IL MUSEO COLONIALE TRA OLIO DI RICINO E UN TESORO SPARITO

Il titolo evoca scenari esotici e tragicomici: «Il Museo Coloniale di Roma (1904-1971). Fra le zebre nel paese dell’olio di ricino». Ma la vicenda che l’archeologa Francesca Gandolfo racconta in questo libro edito da Gangemi potrebbe anche essere quella di un romanzo d’avventura, con l’immancabile topos del tesoro scomparso. E invece la storia è tutta vera, riesumata dalla studiosa tra i documenti di vari archivi, romani e fiorentini. Protagonista, il Museo Coloniale di Roma. Comincia nel 1904, quando il botanico Romualdo Pirotta crea in via Panisperna 89b l’Erbario e Museo Coloniale. Nel solco della tradizione rinascimentale, che intreccia la storia naturale con quella dell’uomo, Pirotta vi raccoglie piante e manufatti provenienti dalle colonie italiane in Africa. Ma già nel 1914 l’Erbario fu trasferito a Firenze e gli oggetti del Museo, chiusi in casse, vennero depositati tra il Palazzo delle Esposizioni e il ministero delle Colonie, istituito nel 1912 e alloggiato in due appartamenti del principe Odescalchi, in via del Corso e in piazza Santi Apostoli.
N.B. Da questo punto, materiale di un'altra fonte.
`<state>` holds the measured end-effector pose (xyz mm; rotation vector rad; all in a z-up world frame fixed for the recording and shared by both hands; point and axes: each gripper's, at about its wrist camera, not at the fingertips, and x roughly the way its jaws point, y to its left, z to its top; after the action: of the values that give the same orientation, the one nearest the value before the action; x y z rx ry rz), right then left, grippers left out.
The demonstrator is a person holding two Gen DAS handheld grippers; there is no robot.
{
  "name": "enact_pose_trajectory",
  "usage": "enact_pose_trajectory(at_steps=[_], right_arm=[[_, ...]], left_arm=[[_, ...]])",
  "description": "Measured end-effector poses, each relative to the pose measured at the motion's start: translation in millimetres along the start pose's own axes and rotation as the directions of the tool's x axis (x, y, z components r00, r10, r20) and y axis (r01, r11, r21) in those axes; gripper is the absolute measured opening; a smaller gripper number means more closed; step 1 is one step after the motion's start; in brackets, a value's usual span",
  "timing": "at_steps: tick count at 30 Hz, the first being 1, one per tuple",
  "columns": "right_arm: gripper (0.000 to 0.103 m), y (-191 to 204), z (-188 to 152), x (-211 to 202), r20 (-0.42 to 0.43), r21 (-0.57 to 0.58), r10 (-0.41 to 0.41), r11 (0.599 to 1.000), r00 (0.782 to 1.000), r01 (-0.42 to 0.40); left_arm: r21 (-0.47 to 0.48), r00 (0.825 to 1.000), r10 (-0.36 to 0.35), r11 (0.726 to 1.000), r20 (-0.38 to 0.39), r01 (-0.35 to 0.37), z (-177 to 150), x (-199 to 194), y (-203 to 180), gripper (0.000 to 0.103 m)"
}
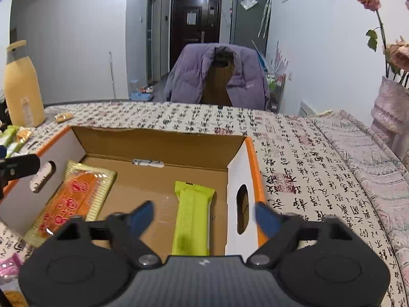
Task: Organize snacks
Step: 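Open the left tool over the box while the right tool releases the green packet inside, then move both tools back down to the snack pile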
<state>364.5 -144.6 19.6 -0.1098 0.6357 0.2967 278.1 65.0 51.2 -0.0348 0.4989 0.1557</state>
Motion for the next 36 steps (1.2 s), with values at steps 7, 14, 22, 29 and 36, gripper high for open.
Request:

Nel 1923 i giornali parlarono del Museo Coloniale risorto in una palazzina di via Aldrovandi 16a e inaugurato da Mussolini e dall’allora ministro delle Colonie Luigi Federzoni. Fu in questa occasione che il «Popolo d’Italia» scrisse di «zebre nel paese dell’olio di ricino». Il Ricinus communis era considerato dal regime una pianta dal valore autarchico, utilizzata nell’industria tessile, farmaceutica, cosmetica e nella produzione di lubrificante per aerei militari. Tristemente famosa per il suo olio, impiegato dai fascisti come strumento di tortura. Il Museo Coloniale sopravvisse fino al 1971. Poi venne chiuso. Le raccolte confluirono prima nel Museo d’arte orientale di via Merulana e, nel 2011, nel Museo «Luigi Pigorini» all’Eur. Nella sede di via Aldrovandi occupavano trentacinque sale. Si elencavano dodicimila cimeli e un tesoro: il tesoro archeologico della Libia, trasferito in Italia nel 1942 dall’ex soprintendente Gennaro Pesce. Nell’ultimo inventario, registrato nel 2000, gli oggetti si sono ridotti inspiegabilmente a 10.510. E il tesoro risulta scomparso. Il 25 maggio 2011, dal caveau della Banca Nazionale Commerciale di Bengasi viene rubato il tesoro archeologico di Bengasi. «Con ogni probabilità ‘ sostiene Gandolfo - è lo stesso Tesoro archeologico della Libia messo al sicuro da Gennaro Pesce. La sua sorte è ancor oggi un mistero».